■ TASK DETAILS
Scan the material for the word "pipe" and copy each line where it occurs.

■ TASK INPUTS
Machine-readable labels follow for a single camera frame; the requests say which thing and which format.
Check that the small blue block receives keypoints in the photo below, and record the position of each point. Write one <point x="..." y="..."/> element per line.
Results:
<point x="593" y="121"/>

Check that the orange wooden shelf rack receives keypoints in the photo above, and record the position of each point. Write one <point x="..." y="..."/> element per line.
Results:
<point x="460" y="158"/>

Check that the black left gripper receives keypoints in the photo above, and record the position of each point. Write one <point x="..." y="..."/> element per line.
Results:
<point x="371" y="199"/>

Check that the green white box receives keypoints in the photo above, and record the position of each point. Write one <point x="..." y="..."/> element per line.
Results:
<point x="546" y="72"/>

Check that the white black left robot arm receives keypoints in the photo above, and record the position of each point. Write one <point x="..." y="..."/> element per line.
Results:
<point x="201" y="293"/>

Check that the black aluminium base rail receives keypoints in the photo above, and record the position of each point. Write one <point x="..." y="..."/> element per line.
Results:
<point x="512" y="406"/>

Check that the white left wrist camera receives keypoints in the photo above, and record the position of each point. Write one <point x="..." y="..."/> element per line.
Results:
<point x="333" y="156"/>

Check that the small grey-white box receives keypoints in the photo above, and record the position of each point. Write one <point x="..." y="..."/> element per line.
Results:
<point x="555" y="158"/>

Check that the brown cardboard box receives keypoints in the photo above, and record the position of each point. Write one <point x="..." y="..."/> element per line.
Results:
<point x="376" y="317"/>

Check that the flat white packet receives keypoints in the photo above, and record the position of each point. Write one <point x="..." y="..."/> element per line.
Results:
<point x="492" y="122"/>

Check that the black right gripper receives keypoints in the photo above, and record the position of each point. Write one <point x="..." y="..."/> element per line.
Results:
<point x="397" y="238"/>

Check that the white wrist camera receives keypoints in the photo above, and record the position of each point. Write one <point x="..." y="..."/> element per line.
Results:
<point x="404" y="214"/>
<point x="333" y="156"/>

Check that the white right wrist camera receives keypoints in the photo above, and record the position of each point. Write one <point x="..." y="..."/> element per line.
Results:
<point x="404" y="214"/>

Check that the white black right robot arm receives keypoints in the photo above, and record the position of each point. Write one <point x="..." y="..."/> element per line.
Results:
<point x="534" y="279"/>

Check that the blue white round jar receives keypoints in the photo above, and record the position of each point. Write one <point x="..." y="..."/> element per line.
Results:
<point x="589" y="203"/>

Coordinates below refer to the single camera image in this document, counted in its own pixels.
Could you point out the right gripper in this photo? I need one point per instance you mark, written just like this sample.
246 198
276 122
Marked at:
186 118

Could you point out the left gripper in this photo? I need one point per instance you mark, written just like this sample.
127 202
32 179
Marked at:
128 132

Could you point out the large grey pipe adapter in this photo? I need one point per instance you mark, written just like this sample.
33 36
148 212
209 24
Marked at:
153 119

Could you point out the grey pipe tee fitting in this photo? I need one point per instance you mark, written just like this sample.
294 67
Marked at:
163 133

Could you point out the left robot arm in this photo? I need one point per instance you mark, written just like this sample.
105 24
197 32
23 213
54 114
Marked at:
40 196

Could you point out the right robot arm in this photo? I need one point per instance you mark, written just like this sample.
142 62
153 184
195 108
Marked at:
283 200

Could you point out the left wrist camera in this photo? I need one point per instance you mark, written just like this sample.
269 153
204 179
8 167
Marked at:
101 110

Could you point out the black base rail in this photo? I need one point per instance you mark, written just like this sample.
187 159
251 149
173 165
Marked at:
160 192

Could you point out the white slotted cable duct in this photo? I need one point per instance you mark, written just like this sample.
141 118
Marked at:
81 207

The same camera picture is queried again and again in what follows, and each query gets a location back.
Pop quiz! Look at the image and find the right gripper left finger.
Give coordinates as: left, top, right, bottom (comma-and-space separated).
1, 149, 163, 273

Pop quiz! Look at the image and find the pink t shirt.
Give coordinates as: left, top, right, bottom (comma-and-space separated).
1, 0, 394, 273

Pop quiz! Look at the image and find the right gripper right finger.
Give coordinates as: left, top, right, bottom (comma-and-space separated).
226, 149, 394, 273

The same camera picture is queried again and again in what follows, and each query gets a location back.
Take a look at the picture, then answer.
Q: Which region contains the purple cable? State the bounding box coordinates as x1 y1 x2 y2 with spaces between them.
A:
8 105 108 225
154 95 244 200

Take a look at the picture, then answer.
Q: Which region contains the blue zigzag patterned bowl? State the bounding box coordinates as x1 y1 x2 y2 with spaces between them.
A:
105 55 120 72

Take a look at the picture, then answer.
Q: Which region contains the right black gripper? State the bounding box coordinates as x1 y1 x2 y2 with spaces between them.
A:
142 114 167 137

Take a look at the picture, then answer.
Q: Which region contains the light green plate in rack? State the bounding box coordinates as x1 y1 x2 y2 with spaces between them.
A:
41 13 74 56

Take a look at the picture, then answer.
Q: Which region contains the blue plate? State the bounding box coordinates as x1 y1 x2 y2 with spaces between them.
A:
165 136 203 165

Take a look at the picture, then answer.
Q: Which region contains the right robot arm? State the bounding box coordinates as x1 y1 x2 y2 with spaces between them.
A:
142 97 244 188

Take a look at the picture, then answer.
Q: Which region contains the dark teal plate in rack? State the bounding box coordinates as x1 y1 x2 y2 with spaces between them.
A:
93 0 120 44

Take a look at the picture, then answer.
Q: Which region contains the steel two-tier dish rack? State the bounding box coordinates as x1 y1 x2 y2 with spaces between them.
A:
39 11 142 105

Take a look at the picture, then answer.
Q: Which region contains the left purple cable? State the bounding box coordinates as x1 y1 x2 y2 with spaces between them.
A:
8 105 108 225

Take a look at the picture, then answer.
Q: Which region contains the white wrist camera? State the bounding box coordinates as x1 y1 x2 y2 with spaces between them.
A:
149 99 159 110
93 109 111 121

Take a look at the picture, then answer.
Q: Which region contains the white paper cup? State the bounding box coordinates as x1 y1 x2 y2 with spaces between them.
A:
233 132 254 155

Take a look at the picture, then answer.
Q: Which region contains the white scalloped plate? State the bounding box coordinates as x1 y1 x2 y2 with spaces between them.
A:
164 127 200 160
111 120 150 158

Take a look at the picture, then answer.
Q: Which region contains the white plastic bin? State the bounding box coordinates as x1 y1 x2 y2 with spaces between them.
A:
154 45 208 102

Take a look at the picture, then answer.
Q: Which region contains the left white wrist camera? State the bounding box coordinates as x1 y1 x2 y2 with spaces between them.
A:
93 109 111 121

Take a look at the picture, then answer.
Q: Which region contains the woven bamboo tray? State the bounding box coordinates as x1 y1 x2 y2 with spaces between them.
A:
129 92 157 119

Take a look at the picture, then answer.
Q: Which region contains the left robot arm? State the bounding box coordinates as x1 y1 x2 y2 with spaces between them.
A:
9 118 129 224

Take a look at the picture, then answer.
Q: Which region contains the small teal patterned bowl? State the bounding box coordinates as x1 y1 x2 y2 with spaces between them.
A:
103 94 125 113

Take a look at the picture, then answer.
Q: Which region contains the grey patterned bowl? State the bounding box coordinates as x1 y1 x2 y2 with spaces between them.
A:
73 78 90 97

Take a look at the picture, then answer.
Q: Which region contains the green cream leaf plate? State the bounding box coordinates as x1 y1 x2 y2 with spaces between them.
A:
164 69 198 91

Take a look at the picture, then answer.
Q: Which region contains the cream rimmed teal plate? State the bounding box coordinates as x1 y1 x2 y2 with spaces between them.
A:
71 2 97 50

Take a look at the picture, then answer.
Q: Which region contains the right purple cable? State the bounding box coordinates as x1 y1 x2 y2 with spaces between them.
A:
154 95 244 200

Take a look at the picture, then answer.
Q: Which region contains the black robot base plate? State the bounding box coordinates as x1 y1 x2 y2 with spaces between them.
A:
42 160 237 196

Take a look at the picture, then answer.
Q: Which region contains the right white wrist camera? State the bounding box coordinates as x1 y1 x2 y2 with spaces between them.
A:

■ ANSWER BELOW
Could you point out the large grey pipe adapter in this photo? I need one point per instance you mark, written just like this sample.
Could you point out the grey pipe tee fitting in this photo? I need one point per instance you mark, written just like this sample.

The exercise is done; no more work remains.